In the papers, the families say it is "disrespectful" to keep the remains in a place traveled by tourists.
The lawsuit against the city was rejected last year by a state Supreme Court Justice in Manhattan, who ruled it would be an invasion of privacy to release the families' names and addresses.
"The city has the list and we want all the families to decide where is a place of dignity where the dead can be honored, and that reminds us about what happened that day -- not T-shirts and coffee cups sold at a museum shop," said retired FDNY Deputy Chief Jim Riches in an interview Monday.
According to the court papers filed Monday at an appeals court in Manhattan, the remains should be "placed in a respectful and accessible location separate from the museum and above ground."
The appeal also states the remains should be encased in a "Tomb of the Unknowns" on the memorial grounds, and family members should be able to visit their loved ones spontaneously or with solemnity."
According to the National Sept. 11 Memorial and Museum plan, family members can visit the "repository" in a private viewing area -- not visible or accessible to the public -- 70 feet underneath the museum.

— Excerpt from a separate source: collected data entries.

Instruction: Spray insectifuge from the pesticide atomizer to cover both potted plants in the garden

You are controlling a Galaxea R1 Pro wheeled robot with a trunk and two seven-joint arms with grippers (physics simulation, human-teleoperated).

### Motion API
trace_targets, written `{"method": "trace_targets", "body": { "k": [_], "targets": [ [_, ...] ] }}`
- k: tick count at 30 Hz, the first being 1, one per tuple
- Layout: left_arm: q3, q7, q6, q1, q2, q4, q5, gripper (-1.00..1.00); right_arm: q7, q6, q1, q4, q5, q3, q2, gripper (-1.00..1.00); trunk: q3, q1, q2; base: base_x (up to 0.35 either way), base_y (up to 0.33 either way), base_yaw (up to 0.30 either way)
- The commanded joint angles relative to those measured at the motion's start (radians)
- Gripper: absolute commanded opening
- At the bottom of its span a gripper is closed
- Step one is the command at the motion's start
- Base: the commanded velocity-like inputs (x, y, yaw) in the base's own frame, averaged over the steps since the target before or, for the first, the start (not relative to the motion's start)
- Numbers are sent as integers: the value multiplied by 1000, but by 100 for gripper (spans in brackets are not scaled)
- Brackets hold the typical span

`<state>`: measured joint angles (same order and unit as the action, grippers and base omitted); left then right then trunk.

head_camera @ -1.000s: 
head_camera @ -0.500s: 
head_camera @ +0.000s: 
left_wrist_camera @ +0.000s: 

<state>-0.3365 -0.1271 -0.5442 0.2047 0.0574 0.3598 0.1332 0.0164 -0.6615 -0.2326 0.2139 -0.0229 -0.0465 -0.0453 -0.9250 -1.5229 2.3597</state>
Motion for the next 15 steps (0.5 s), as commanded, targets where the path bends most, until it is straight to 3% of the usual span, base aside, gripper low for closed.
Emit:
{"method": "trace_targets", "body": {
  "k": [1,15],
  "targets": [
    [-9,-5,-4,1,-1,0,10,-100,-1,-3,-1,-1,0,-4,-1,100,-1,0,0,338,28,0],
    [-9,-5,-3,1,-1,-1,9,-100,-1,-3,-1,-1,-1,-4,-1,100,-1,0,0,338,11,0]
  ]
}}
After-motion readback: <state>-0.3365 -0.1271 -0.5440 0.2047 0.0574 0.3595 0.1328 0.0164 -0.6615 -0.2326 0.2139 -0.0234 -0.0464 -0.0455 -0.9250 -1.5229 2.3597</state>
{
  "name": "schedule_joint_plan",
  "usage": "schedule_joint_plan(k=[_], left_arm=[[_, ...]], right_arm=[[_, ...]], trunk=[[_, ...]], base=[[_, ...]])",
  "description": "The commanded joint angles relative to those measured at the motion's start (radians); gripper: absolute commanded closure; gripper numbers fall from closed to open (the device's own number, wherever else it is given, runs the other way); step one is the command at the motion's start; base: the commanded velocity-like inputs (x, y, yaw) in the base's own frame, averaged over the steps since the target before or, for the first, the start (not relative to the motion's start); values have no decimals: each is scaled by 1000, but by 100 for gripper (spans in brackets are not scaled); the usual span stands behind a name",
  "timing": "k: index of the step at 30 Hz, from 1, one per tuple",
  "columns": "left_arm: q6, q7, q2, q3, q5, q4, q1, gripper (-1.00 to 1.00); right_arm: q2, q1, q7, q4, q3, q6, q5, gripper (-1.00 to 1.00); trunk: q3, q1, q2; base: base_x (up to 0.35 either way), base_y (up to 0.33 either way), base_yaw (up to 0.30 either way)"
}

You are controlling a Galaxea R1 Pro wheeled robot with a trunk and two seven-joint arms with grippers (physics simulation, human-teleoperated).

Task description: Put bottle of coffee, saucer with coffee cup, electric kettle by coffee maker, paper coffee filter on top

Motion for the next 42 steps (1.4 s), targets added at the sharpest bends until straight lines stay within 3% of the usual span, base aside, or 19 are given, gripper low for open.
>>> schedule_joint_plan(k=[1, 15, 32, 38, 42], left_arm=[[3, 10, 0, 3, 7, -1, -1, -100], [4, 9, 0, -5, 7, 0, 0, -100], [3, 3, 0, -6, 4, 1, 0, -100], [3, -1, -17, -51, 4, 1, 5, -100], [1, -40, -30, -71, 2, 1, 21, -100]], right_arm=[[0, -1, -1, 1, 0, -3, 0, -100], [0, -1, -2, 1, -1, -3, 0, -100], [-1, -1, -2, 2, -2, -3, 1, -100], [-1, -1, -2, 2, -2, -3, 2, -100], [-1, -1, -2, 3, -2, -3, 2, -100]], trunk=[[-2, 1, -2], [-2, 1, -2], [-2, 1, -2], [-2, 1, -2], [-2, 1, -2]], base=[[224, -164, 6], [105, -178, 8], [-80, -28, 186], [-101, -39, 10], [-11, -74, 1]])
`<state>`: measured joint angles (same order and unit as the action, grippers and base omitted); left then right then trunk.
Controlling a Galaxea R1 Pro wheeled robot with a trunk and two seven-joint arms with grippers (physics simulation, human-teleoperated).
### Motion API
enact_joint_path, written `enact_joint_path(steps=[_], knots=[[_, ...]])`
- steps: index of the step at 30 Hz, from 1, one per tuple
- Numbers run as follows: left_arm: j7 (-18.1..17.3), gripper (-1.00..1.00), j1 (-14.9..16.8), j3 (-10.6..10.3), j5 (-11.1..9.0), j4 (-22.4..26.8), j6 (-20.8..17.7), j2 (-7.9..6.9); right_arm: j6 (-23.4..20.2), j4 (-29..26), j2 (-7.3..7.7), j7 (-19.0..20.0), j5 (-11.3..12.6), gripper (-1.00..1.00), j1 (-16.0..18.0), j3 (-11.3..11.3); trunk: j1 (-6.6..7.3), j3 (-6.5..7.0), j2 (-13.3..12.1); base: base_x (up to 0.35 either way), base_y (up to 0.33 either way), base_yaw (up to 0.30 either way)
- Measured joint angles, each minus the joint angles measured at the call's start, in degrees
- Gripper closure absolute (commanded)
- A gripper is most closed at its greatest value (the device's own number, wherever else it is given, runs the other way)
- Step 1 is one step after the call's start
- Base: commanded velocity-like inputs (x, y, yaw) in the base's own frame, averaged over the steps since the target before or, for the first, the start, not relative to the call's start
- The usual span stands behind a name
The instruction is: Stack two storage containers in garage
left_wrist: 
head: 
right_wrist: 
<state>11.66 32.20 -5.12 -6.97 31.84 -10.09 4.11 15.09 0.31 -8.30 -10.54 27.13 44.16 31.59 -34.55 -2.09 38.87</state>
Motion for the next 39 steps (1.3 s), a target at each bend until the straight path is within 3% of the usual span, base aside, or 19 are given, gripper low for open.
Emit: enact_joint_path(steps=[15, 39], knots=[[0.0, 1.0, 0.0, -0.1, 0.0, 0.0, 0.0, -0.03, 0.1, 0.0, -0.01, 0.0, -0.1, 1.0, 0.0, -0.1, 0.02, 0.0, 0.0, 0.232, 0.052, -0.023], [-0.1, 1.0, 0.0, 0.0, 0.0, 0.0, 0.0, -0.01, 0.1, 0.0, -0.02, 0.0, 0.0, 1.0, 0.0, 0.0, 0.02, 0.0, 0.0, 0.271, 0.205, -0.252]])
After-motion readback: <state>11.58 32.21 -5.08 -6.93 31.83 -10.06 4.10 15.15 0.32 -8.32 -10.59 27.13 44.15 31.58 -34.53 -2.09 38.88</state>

Family members can schedule appointments outside museum hours and will not be charged a museum fee.
A Sept. 11 Memorial and Museum summary dating back to 2002 states that thousands of family members were notified of plans to place the "repository for the remains at bedrock" between the Twin Tower footprints. The plan received "overwhelming feedback from family members" supporting the idea, the summary said.
The area would be marked with a wall and a quotation by Virgil: "No day shall erase you from the memory of time."Norman Siegel, attorney for the families, said early correspondences with families were about a memorial, not a museum. "My family clients feel very strongly that the museum is a commercial venture and not a place of reverence." Family members were never given a choice where the remains should rest, he said.
Charles G. Wolf, who lost his wife in Tower One, believes the underground location is proper.
"This is a settled matter. We were given what we asked for and that was that all unidentified remains be placed at bedrock. That is where they were found in the pit and that is where their graves are," he said in an interview Monday.
Sally Regenhard, whose son Christian Regenhard was an FDNY probationary firefighter who died on 9/11, and whose remains were never found, opposes placing the remains underneath the museum.
"The bottom line is that we were told the remains would be interred in a distinct and separate place from any visitor center or museum. I know that because I helped write it," said Regenhard, referring to plans drawn up when she worked with the Lower Manhattan Development Corp., to designate remains at Ground Zero during the early planning stages.